Select every line containing the word "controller" from the material, and copy those lines.

------------------------------------

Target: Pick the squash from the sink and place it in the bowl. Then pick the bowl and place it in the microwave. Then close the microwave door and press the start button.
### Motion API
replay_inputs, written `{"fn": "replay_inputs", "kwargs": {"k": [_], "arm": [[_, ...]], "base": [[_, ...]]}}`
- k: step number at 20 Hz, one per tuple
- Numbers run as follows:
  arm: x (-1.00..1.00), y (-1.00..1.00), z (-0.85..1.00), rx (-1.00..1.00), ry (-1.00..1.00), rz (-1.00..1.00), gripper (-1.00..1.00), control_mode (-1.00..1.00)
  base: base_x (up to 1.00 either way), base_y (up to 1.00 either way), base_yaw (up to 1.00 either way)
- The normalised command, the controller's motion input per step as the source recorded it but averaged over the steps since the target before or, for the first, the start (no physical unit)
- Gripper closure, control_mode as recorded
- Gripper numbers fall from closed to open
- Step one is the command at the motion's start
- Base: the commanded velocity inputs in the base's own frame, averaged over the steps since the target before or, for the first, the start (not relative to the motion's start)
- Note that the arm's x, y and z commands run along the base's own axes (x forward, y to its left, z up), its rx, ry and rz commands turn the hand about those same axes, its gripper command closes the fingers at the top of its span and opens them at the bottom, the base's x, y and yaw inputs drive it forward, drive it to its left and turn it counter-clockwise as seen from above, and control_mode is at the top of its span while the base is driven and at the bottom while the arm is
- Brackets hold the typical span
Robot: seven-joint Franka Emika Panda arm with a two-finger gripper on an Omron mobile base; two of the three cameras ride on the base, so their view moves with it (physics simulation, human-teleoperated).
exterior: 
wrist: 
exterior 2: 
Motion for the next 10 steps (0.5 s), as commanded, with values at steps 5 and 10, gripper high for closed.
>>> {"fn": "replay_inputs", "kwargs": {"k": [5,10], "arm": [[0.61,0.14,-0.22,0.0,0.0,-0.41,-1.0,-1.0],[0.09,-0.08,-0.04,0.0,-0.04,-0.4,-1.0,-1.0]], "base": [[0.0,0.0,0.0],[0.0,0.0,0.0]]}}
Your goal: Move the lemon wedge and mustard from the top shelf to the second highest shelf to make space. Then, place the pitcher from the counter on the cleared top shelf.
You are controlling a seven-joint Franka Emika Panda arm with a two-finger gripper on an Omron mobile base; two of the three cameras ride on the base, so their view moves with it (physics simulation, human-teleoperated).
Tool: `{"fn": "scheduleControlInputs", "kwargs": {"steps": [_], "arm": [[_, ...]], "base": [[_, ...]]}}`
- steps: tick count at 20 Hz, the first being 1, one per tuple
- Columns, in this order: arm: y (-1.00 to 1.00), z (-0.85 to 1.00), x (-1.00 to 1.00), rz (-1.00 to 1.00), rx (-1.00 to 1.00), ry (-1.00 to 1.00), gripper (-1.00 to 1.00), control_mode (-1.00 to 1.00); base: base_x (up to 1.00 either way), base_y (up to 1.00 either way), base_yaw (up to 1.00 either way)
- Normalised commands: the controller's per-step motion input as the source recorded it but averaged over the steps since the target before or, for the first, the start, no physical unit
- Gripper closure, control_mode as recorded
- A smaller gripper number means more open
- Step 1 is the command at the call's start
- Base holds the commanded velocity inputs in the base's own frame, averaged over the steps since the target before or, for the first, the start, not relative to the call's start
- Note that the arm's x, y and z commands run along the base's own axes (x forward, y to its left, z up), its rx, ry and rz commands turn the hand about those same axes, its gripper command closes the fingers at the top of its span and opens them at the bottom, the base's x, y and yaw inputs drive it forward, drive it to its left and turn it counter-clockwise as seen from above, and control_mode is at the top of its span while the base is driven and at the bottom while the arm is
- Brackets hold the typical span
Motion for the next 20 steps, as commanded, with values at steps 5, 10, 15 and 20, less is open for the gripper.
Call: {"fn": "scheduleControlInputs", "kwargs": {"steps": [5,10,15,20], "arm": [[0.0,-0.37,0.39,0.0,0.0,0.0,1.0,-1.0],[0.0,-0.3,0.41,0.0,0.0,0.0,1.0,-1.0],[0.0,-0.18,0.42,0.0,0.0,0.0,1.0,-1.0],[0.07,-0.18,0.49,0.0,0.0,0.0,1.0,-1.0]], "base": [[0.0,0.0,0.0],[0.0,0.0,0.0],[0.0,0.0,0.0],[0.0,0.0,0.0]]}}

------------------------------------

WRITTEN RESPONSE:
- The normalised command, the controller's motion input per step as the source recorded it but averaged over the steps since the target before or, for the first, the start (no physical unit)
- Normalised commands: the controller's per-step motion input as the source recorded it but averaged over the steps since the target before or, for the first, the start, no physical unit

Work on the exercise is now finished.